SEEK Group and hVIVO (LON:HVO) have teamed up to create Imutex, a startup with a Phase IIa-ready universal flu vaccine and plans to advance a Zika virus shot into the clinic. The founding companies have invested £14 million ($20 million) and committed technology and resources to get Imutex off the ground.
Imutex will use the resources to progress on two fronts. The most advanced of the two programs is FLU-v, a universal influenza vaccine candidate designed to activate B and T cells by targeting proteins that are common to all flu viruses. The concept of targeting conserved elements of the flu virus is being pursued by other universal vaccine R&D programs, including Israel’s BiondVax Pharmaceuticals ($BVXV), but has yet to result in a commercial product. One difficulty is that the common proteins tend to lie below the surface of the virus, making it harder to access them.
SEEK thinks its approach, which it has licensed to Imutex, can get round this issue. And, having run a Phase Ib trial of the candidate back in 2010, hVIVO sees potential, too. “What we saw is a solid scientific hypothesis in regards to leveraging a T cell response that could have a multivirus approach,” hVIVO CEO Kym Denny told FierceBiotech. “We have a lot of experience in flu and conducting flu clinical trials, … [and] this led us to know that SEEK's product is a really good candidate.”
A major test of this optimism is coming up. Imutex is working with the U.S. National Institute of Allergy and Infectious Diseases (NIAID) to advance the vaccine candidate into a Phase IIa trial that will be run by the service wing of hVIVO. In parallel, Imutex is advancing a Zika virus vaccine into the clinic. “It's very, very early stages, but obviously with the potential emergency fast-track designation it's going to spend more time developing in humans rather than traditional preclinical testing,” Denny said. The plan is to start a first-in-human trial in collaboration with NIAID in the coming months.

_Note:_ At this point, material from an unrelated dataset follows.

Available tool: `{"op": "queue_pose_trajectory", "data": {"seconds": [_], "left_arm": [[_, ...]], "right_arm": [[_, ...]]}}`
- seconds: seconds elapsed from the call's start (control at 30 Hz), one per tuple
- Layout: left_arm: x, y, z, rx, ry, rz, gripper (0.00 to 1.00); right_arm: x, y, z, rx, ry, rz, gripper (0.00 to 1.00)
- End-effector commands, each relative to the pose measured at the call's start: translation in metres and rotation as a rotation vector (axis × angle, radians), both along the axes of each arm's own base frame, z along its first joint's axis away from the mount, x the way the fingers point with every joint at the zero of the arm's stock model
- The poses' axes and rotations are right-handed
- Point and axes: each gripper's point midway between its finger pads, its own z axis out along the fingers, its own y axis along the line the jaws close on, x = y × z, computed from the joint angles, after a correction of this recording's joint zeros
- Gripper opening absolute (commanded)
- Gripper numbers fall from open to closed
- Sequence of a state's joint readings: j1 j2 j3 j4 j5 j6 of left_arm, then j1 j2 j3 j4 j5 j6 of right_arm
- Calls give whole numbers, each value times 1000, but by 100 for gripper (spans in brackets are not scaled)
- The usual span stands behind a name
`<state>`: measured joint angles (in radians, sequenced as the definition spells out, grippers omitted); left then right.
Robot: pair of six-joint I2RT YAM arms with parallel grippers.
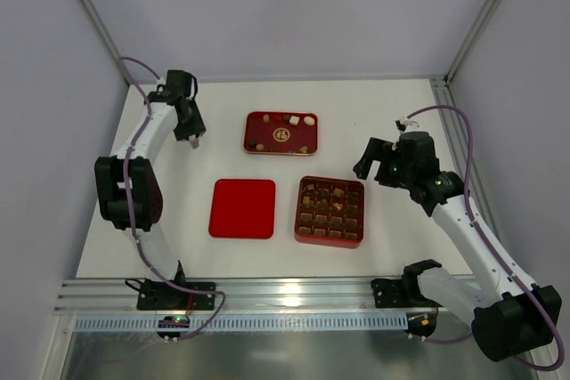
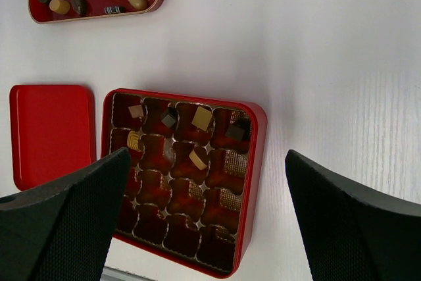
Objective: Pack the chocolate
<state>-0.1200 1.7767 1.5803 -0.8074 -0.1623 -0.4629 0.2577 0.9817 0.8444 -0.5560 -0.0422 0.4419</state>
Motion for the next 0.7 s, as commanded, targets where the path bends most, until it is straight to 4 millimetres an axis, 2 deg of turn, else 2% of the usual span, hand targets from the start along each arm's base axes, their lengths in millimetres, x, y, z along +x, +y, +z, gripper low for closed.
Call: {"op": "queue_pose_trajectory", "data": {"seconds": [0.0,0.07,0.13,0.17,0.23,0.27,0.3,0.33,0.4,0.47,0.5,0.67], "left_arm": [[33,21,-17,-34,-31,41,42],[44,31,-34,-22,-2,69,43],[51,42,-43,-7,9,98,45],[51,45,-58,-3,42,108,47],[55,51,-68,11,57,122,51],[56,52,-80,18,83,123,55],[55,63,-85,17,99,143,56],[57,71,-86,17,102,159,61],[58,75,-97,19,126,161,65],[63,79,-98,31,126,162,72],[63,80,-105,33,141,160,74],[66,79,-111,37,165,146,81]], "right_arm": [[8,6,24,30,-80,28,100],[7,7,23,38,-80,32,100],[7,8,19,40,-76,35,100],[7,8,19,39,-76,34,100],[7,8,18,37,-73,33,100],[8,8,18,39,-76,32,100],[8,8,18,39,-76,36,100],[8,8,17,38,-75,36,100],[9,8,17,36,-75,36,100],[10,8,15,32,-70,36,100],[11,8,13,30,-64,36,100],[12,9,9,32,-56,36,100]]}}
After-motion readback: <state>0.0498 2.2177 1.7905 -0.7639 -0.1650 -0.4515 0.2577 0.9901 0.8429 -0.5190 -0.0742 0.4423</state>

Traditionally, hVIVO, a London-based business formerly known as Retroscreen Virology, has supported such work on a contract service basis, but over the past year has become more open to taking on some of the risk. The shift in outlook is the result of getting a look at the rewards such risks can yield. “There was quite a bit of dealmaking over the last three or four years that came off the back of data that came from our platform,” Denny said.
The standout example is Alios BioPharma, which landed a $1.75 billion buyout bid from Johnson & Johnson ($JNJ) right around the time hVIVO was locking the database on a trial it ran for the antiviral biotech. HVIVO sees itself as having contributed to the value of Alios. “There were lots of reasons I'm sure J&J invested in Alios, but certainly our data for one of their studies would have been a significant contributing factor to that,” Denny said.
Now, when the next Alios comes to hVIVO asking for contract services, Denny and her colleagues are open to entering into an equity partnership. This attitude led to the creation of Imutex and last year’s investment in PrEP Biopharm, a respiratory infectious disease player that secured £21 million in a Series A round backed by hVIVO and Johnson & Johnson. PrEP posted a preliminary look at the results of a Phase IIa trial this week.